Scheme of photothermal gold nanoparticles and related application example. A Scheme of gold nanorod treating Alzheimer's disease. AuNRs can bind with CeO2 and Aβ-targeted inhibitory peptides to target Aβ fibrils through photocatalysis and photothermal effect, which was used in multi-modal therapy of Alzheimer’s disease [107]. Copyright 2022, American Chemical Society and its reproduced permission granted. B Structural pattern diagram of nanoparticles containing a photothermal material (gold). Composite nanoparticles modified with protective molecules can flow through the bloodstream and cross the blood–brain barrier. Under NIR laser irradiation, gold particles undergo photothermal conversion, and the heat can be generated to dissolve the heat-sensitive materials used to construct the vehicle, so that the drugs can be released to act on neurons

However, AuNPs and AuNSs have advantages that AuNRs do not have, such as smaller sizes, higher precisions of neuronal regulation and shorter synthesis times. Additionally, AuNSs, which have excellent biocompatibility, can also be directly attached to the membranes of neurons to regulate their activity [108]. In this context, Li et al. recently reported that gold-based photosensitive nanomaterials can be produced by coating gold nanoparticles with polydopamine and anti-TRPV1 antibodies (Au@PDA-PEG-Ab) (Fig. 5A). To verify the photothermal effect on neurons, Au@PDA-PEG-Ab particles were cocultured with TRPV1 receptor-enriched HT-22 cells and then irradiated by NIR-II laser in vitro. The results showed that TRPV1 receptor-enriched HT-22 cells had a significant influx of Ca2+, while this was not seen in SH-SY5Y cells that lacked TRPV1 receptors. In vivo experiments further demonstrated that Au@PDA-PEG-Ab specifically excited pyramidal neurons of the hippocampus (5 mm deep in the brain parenchyma) when applied to rats [109]. These data indicate that gold-based photothermal nanomaterials may have specific regulatory effects on neurons enriched with TRPV1 receptors in the brain.

Fig. 5
figure 5

The examples of polymer-associated nanoparticles that affect neurons and ion channels’ activities.
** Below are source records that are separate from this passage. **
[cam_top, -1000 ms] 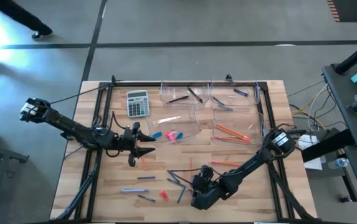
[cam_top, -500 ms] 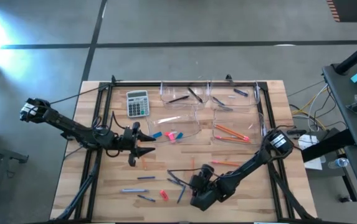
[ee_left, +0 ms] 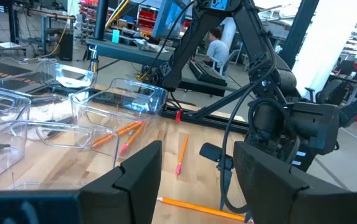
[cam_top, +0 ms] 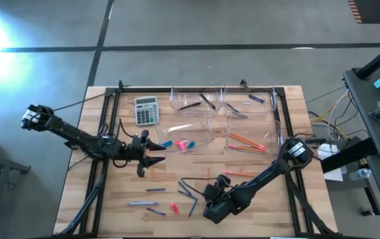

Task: Sort crayons/erasers/pens/pencils in bins
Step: Put the orange pencil into the bottom right transparent bin

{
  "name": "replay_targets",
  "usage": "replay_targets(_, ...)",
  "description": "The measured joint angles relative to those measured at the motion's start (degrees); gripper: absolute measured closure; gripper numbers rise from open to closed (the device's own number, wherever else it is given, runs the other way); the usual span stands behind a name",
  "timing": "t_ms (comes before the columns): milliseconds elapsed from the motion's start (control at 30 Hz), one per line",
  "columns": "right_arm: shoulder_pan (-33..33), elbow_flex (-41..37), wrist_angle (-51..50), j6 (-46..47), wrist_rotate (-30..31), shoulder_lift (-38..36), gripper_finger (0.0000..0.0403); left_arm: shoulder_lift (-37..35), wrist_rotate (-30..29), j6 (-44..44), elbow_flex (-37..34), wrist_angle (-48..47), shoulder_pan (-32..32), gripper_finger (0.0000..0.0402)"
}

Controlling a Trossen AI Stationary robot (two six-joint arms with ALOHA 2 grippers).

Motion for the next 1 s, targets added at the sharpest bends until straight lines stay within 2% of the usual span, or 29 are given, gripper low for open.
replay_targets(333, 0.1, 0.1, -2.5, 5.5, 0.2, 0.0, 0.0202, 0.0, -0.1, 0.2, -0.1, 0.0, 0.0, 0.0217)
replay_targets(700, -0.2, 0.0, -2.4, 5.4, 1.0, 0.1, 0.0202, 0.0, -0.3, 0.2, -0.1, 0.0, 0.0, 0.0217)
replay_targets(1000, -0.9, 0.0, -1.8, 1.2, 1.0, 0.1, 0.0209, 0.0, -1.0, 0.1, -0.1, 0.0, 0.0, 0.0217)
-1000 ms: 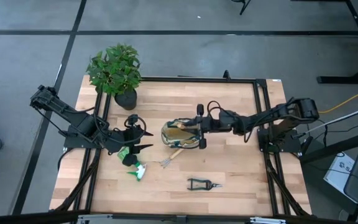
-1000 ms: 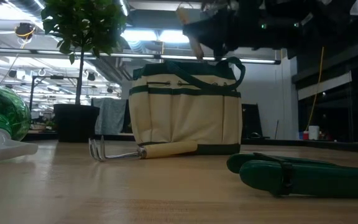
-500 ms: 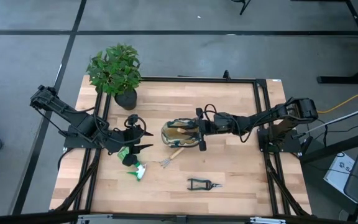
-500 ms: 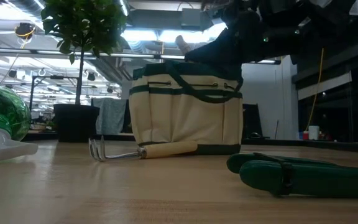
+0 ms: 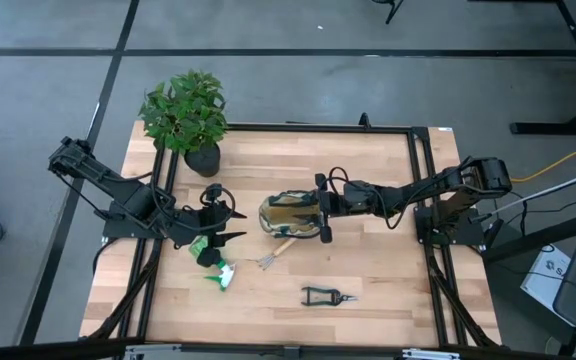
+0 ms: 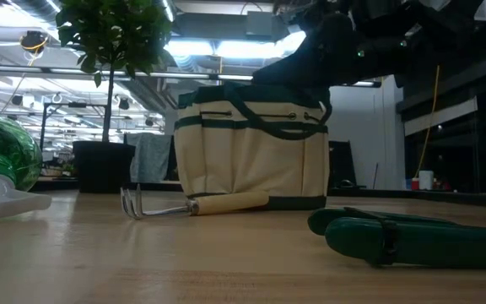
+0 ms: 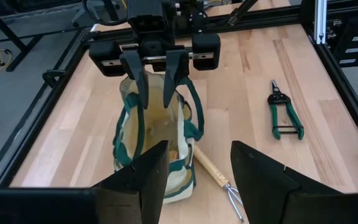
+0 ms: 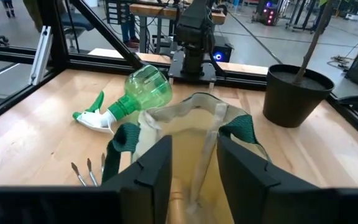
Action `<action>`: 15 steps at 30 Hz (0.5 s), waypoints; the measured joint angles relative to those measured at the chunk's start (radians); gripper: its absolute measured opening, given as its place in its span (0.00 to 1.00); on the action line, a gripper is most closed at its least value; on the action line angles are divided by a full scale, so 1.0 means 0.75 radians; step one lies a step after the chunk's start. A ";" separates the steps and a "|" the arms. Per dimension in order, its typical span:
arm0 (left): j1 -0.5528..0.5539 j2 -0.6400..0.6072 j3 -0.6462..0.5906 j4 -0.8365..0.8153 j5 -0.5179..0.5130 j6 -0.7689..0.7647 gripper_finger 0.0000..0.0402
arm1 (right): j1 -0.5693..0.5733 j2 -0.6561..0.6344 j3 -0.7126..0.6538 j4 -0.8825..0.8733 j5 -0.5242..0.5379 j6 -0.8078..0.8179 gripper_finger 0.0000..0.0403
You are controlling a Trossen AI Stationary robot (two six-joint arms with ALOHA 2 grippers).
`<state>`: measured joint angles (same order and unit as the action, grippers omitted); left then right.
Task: Pick & Place Garden tools in Gardening bag
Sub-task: Adjust the green gardening bag
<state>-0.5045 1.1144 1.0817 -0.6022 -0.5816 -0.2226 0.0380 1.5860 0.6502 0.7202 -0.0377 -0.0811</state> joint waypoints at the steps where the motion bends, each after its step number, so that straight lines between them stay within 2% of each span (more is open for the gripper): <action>1: 0.000 0.000 0.000 0.000 0.000 0.000 0.42 | 0.000 0.000 0.000 0.000 0.000 0.009 0.32; 15: 0.000 0.000 0.000 0.000 0.000 0.000 0.42 | 0.000 -0.018 0.000 -0.006 -0.001 0.064 0.32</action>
<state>-0.5044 1.1145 1.0817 -0.6022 -0.5819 -0.2226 0.0380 1.5728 0.6502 0.7160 -0.0383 -0.0330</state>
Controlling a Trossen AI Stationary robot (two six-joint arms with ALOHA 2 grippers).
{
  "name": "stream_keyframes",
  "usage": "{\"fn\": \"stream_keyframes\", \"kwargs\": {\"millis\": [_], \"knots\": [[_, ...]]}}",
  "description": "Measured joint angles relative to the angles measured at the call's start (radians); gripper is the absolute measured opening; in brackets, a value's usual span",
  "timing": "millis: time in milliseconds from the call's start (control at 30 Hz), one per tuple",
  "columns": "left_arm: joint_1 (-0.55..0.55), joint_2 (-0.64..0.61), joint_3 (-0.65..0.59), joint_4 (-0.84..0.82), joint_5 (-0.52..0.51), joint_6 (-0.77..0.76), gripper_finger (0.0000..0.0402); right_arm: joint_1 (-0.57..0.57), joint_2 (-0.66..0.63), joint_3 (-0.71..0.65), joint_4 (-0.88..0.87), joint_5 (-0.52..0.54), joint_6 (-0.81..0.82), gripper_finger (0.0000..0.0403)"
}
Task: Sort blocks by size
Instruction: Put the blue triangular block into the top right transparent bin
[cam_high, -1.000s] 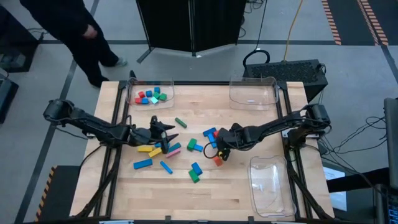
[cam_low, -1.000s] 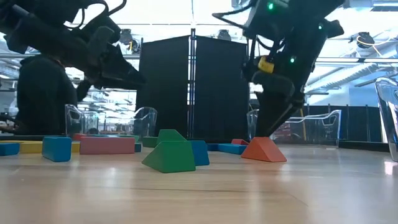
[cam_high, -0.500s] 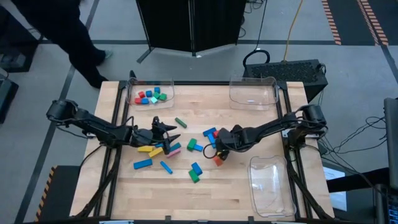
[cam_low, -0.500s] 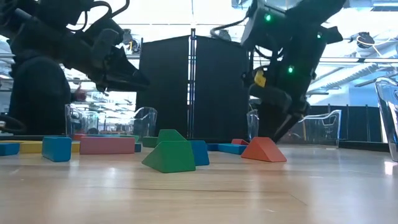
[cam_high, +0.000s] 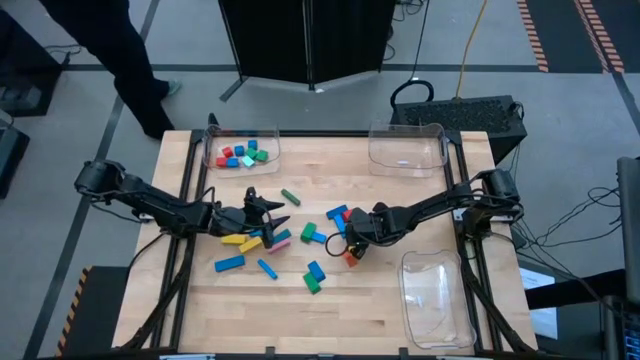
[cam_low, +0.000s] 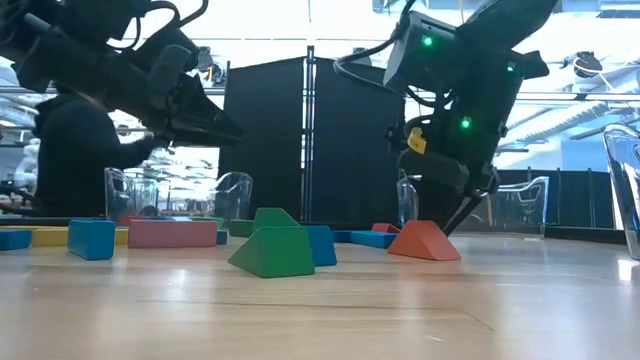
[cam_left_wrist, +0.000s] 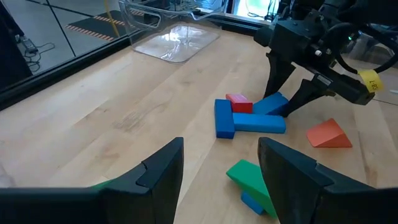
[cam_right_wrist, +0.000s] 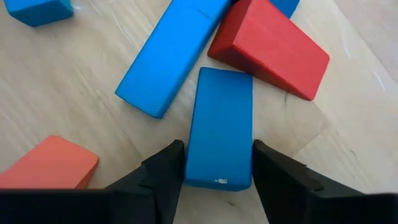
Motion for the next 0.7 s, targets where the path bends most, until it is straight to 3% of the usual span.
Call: {"fn": "stream_keyframes", "kwargs": {"millis": [233,700], "knots": [[0.000,0.000,0.000,0.000,0.000,0.000,0.0208,0.000,0.001,0.000,-0.002,-0.003,-0.011,0.0147],[0.000,0.000,0.000,-0.001,0.000,-0.001,0.0208,0.001,0.002,0.000,-0.003,-0.002,-0.041,0.0142]]}}
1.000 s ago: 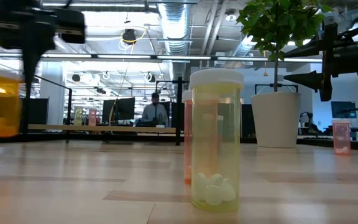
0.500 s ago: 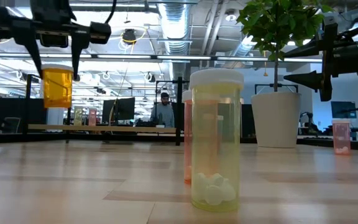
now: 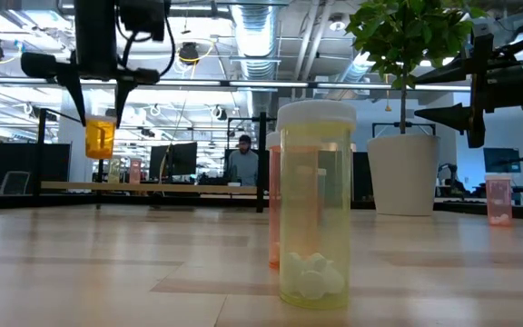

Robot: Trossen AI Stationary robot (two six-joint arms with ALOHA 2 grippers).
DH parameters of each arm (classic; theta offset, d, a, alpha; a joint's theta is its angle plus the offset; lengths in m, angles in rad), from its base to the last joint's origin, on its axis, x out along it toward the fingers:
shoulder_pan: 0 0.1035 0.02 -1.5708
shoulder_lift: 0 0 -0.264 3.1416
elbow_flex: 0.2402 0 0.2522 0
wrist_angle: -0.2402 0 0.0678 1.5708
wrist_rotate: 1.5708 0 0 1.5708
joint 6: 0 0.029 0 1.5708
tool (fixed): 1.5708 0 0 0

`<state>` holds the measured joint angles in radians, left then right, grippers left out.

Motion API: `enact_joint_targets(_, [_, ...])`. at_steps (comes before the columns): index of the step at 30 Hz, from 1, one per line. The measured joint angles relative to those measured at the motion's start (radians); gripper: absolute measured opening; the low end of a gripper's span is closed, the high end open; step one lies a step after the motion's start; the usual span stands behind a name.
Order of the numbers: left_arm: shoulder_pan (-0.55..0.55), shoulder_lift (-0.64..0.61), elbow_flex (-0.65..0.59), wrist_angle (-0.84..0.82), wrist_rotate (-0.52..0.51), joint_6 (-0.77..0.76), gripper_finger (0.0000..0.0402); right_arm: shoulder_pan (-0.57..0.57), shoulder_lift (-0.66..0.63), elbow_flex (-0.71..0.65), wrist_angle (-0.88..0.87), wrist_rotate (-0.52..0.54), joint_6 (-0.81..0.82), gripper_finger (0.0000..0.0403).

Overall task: Pick and place medicine bottles onto shelf by color
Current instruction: Put the big orange pill bottle on the shelf

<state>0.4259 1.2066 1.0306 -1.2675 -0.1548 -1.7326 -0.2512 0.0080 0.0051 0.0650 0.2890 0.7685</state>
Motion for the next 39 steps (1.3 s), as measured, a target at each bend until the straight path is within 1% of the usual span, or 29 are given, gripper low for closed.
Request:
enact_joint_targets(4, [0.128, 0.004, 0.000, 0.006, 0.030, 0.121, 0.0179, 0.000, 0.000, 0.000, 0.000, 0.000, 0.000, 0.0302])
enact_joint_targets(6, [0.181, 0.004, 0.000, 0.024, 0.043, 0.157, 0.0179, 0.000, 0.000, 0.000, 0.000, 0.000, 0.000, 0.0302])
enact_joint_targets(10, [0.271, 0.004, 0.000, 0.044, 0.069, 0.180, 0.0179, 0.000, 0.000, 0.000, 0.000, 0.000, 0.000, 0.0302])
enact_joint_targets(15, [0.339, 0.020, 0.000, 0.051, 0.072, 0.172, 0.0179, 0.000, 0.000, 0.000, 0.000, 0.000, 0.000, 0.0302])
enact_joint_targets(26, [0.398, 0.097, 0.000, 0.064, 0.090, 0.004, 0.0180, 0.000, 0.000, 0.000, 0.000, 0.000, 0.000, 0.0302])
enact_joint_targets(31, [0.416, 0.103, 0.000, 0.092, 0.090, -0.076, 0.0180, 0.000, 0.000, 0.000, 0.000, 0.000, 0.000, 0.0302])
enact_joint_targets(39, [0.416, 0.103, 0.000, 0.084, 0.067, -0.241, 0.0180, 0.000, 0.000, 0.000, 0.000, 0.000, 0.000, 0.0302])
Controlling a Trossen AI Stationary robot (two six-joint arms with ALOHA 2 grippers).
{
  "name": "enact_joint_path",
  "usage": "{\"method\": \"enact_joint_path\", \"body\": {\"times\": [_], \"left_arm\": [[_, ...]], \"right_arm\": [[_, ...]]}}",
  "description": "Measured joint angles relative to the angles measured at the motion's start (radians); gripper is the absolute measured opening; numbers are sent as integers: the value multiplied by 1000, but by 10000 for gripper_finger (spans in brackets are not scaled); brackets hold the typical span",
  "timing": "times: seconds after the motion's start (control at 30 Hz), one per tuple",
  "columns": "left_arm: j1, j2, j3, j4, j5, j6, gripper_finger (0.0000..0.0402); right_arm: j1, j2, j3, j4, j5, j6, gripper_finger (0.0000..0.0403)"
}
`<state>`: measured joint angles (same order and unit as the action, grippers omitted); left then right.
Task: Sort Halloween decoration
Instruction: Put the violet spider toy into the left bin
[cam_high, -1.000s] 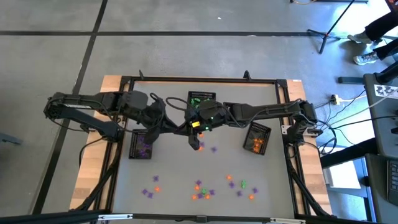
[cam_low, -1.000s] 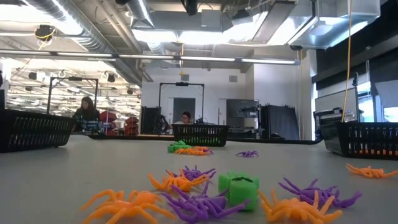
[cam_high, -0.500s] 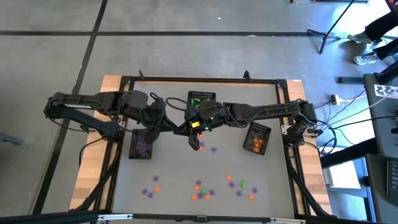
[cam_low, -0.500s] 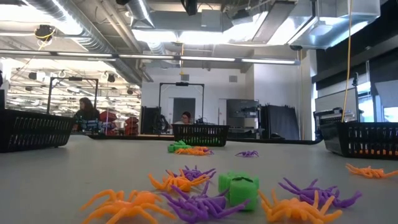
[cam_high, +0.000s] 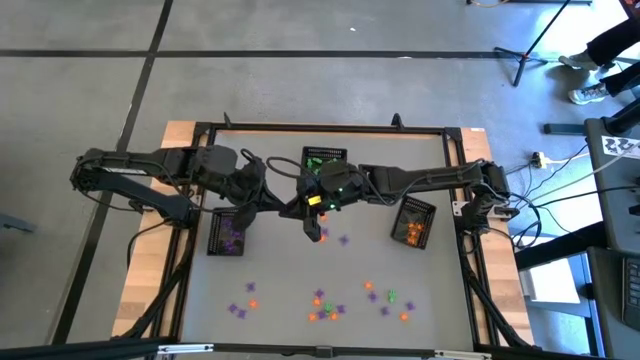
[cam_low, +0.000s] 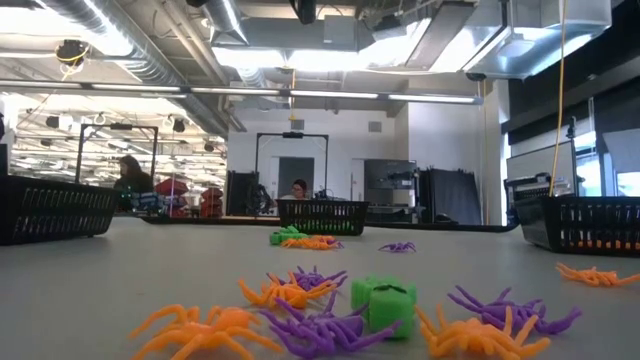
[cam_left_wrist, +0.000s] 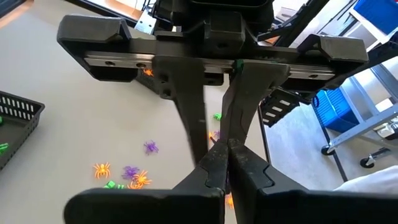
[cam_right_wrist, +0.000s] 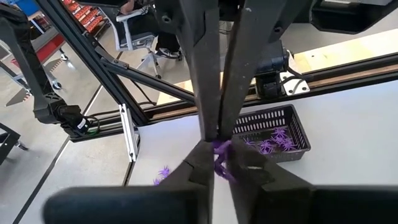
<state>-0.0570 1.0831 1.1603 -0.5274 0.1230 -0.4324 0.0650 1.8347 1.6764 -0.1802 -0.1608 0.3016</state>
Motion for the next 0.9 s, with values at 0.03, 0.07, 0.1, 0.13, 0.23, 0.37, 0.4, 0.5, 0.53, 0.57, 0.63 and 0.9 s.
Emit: {"method": "enact_joint_path", "body": {"times": [0.03, 0.07, 0.1, 0.13, 0.23, 0.37, 0.4, 0.5, 0.53, 0.57, 0.63, 0.9], "left_arm": [[0, -2, 0, 0, 0, 0, 0], [0, -3, 0, -1, 0, 0, 0], [0, -4, 0, -1, 0, 0, 0], [0, -8, 0, -4, 0, 0, 0], [0, -19, 0, -7, -1, 0, 0], [0, -46, 0, -67, -20, -3, 0], [0, -56, 0, -100, -27, -8, 0], [-1, -80, 0, -253, -34, -42, 0], [-1, -83, 0, -322, -37, -55, 0], [-1, -83, 0, -396, -41, -67, 0], [-1, -82, -4, -519, -42, -91, 0], [-5, -130, -230, -542, 17, -233, 0]], "right_arm": [[0, 0, 0, -1, 0, 0, 60], [-1, 0, 0, -5, 1, 0, 75], [-1, 0, 0, -9, 1, 0, 91], [-1, 0, 0, -15, 1, 0, 108], [-1, 0, 0, -40, 0, 0, 156], [-2, -6, 0, -96, 0, 0, 206], [-4, -7, 0, -108, -1, 0, 215], [-9, -13, 0, -172, -7, 0, 229], [-10, -13, 0, -183, -5, 0, 230], [-10, -14, 0, -194, -5, 0, 230], [-9, -14, 0, -206, -3, 0, 227], [-7, -14, 0, -206, 0, 0, 214]]}}
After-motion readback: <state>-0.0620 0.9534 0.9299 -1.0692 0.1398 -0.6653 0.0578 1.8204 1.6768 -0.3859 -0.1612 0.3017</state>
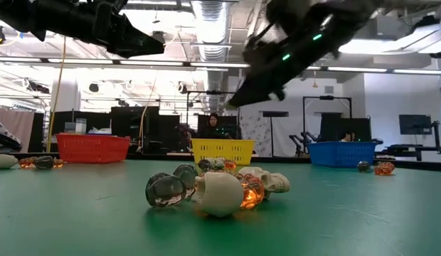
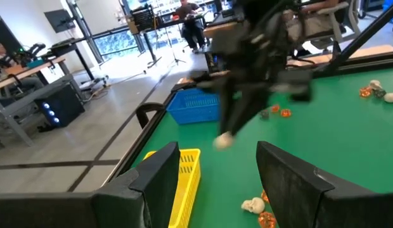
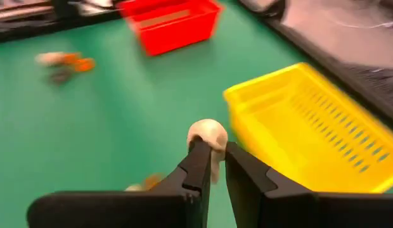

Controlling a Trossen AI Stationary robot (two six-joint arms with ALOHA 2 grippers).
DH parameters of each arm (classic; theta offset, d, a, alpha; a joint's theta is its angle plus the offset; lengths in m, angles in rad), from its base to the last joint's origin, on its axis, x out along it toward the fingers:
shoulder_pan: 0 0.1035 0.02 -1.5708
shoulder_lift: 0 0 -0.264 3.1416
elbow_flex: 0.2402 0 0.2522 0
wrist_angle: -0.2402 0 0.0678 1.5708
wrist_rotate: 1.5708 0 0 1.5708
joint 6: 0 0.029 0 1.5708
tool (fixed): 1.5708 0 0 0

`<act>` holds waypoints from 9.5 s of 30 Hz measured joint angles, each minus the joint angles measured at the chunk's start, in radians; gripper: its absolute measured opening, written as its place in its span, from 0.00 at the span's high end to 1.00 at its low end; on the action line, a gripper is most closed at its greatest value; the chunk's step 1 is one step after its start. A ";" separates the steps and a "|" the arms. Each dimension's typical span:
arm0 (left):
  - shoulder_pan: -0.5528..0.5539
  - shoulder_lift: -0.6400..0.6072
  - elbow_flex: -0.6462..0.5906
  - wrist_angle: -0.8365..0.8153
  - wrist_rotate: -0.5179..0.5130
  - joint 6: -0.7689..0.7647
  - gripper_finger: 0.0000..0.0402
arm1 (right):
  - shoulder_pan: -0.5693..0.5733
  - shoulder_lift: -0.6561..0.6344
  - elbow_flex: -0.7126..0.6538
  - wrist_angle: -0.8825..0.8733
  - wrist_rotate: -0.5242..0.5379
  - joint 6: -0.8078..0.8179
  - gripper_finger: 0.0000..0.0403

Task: Sort Halloween decoration
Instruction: Put the white skull toy into the yellow bin, then put the purple skull toy into the blue bin, then put the white skull toy into the yellow bin

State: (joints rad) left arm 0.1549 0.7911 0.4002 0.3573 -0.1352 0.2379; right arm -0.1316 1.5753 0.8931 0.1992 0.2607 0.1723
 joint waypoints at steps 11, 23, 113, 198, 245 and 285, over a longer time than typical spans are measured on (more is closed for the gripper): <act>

A Scheme of preparation of antibody-conjugated gold nanoparticles (Au@PDA-PEG-Ab) and mechanisms of nanoparticle-mediated NIR-II laser neural stimulation [109]. Copyright 2022, Springer Nature and its reproduced permission granted. B Schematic illustration of PDA-nanoparticles-mediated photothermal stimulation of neurons. PDA nanoparticles (PDA NPs) localized on the neuron modulate the neural activity through photothermal conversion of NIR light [128]. Copyright 2021, Wiley–VCH GmbH and its reproduced permission granted. C Schematic illustration of the preparation of nanoparticle (NPS-F) and the activation of Kv7.4 channel under NIR irradiation. The mechanism of reducing the excitability of ventral tegmental area dopamine neurons is also reported [126]. Copyright 2021, John Wiley and Sons and its reproduced permission granted

Au composite nanomaterials

In addition to the abovementioned nano preparations prepared with pure gold materials, Au can also be used as a photothermal material in the preparation of composite nanoparticles, and then loaded drugs or designed drugs can be released at scheduled times and positions under NIR radiation control. A common structural pattern of composite nanoparticles contains gold (Fig. 4B). Liposomes are the most successful nanocarriers used clinically [110], but the bioavailability of internally loaded drugs in liposomes is not ideal. The photothermal conversion effect of gold can change the microenvironment, destroy the stability of liposomes, and release internal drugs on demand. Therefore, the concept of developing nanoparticles combined with gold and liposomes (AuNP-liposomes) has attracted much attention [88, 111, 112]. To maintain the stability of liposome morphology, the sizes of metal particles should not be more than 6.5 nm [113]. AuNPs can be bound to liposomes by different methods, such as reverse evaporation (REV), thin film hydration (TFH), interdigitation-fusion, and lipid vesicle metallization. AuNP-liposomes induce enhanced permeability of the liposome membrane based on NIR irradiation and Au photothermal conversion ability [114]. Under irradiation, the heat caused by electron exchange in gold was absorbed by liposomes, resulting in membrane collapse or induced phase transformation of the lipid bilayer, and the loaded drug flowed out completely during the drug delivery process [115]. As early as 2008, researchers discovered the controlled release effect of an NIR pulsed laser on liposomes coated with gold nanohollow shells [116]. In 2016, the release of the model drug (PTX) from liposomes coated with AuNPs and AuNSs was performed by laser excitation at NIR wavelengths [117]. With regard to brain-targeted drug delivery, a recent study published in 2020 reported a type of transferrin (Tf) receptor-targeted, gold-based therapeutic liposome containing docetaxel (DCX) and glutathione-reduced gold nanoparticles (AuGSH) for brain-targeted drug delivery and imaging. The liposome provided a higher drug loading rate and co-encapsulated DCX for simultaneous targeted therapy [118].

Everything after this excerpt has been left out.